→ **Exercise prompt**:
Go to the line that contains "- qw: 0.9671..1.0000" and extract it along with every line after it, exactly, through the end of the data below.

→ **Provided data**:

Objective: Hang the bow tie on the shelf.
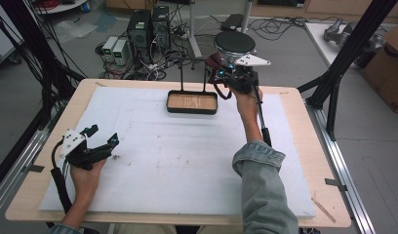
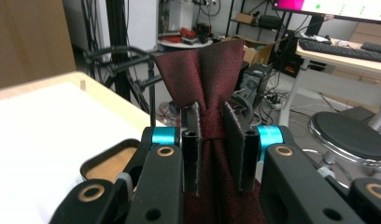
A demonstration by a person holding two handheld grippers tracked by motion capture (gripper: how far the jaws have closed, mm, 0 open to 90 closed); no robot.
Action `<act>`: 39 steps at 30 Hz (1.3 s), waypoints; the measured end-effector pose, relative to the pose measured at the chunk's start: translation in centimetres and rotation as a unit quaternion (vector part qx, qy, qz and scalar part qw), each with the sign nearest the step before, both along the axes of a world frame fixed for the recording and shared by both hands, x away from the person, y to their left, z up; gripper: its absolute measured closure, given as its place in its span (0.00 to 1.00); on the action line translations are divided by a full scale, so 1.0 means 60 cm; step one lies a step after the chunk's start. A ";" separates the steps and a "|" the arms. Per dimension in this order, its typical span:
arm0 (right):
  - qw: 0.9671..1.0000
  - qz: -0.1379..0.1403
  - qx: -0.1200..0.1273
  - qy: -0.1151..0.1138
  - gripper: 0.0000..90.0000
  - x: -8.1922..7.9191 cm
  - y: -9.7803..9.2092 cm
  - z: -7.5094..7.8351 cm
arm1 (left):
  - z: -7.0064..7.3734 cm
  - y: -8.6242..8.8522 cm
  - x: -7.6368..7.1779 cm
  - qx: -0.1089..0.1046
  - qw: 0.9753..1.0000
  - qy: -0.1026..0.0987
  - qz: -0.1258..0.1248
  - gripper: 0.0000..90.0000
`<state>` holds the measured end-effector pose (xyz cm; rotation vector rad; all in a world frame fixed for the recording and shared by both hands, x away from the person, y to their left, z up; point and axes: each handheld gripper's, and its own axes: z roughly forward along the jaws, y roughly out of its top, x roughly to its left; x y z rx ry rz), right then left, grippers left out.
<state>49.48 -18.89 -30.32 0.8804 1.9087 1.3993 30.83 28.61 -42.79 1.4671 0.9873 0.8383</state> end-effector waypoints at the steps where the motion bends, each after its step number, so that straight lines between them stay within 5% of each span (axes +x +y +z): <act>1: 1.000 -0.005 -0.006 -0.001 0.86 0.002 0.000 0.001 | 0.000 0.000 0.000 -0.001 1.000 0.002 -0.001 0.20; 8: 0.999 -0.037 -0.030 0.015 0.86 0.015 -0.012 -0.008 | 0.000 0.002 -0.001 0.001 1.000 0.002 0.001 0.20; 17: 0.998 -0.044 -0.037 0.035 0.85 0.024 -0.024 -0.018 | 0.000 0.002 -0.001 0.001 1.000 0.003 0.001 0.20; 28: 0.996 -0.027 -0.022 0.077 0.84 0.032 -0.036 -0.029 | 0.000 0.004 -0.003 0.001 1.000 0.001 0.003 0.20; 39: 0.995 -0.026 -0.032 0.095 0.82 0.037 -0.037 -0.050 | 0.000 0.005 -0.003 0.002 1.000 0.000 0.005 0.20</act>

→ **Task answer**:
  - qw: 0.9671..1.0000
  - qz: -0.1379..0.1403
  - qx: -0.1200..0.1273
  - qy: -0.1151..0.1138
  - gripper: 0.0000..90.0000
  - x: -8.1922..7.9191 cm
  - y: -9.7803..9.2092 cm
  - z: -7.5094..7.8351 cm
arm1 (left):
  - z: -7.0064..7.3734 cm
  - y: -8.6242..8.8522 cm
  - x: -7.6368..7.1779 cm
  - qx: -0.1089..0.1046
  - qw: 0.9753..1.0000
  - qy: -0.1026..0.0987
  - qz: -0.1258..0.1248
  - gripper: 0.0000..90.0000
`<state>` holds the measured end-effector pose (xyz cm; rotation vector rad; all in a world frame fixed for the recording and shared by both hands, x away from the person, y to their left, z up; point and axes: each handheld gripper's, and its own axes: z roughly forward along the jaws, y roughly out of its top, x roughly to its left; x y z rx ry rz), right then left, grippers left out.
<state>49.48 -18.89 -30.32 0.8804 1.9087 1.3993 30.83 28.61 -42.79 1.4671 0.9873 0.8383</state> end-effector waypoints at the steps where the motion bends, each after its step number, so that straight lines between them stay within 5% of each span (axes +x +y +z): <act>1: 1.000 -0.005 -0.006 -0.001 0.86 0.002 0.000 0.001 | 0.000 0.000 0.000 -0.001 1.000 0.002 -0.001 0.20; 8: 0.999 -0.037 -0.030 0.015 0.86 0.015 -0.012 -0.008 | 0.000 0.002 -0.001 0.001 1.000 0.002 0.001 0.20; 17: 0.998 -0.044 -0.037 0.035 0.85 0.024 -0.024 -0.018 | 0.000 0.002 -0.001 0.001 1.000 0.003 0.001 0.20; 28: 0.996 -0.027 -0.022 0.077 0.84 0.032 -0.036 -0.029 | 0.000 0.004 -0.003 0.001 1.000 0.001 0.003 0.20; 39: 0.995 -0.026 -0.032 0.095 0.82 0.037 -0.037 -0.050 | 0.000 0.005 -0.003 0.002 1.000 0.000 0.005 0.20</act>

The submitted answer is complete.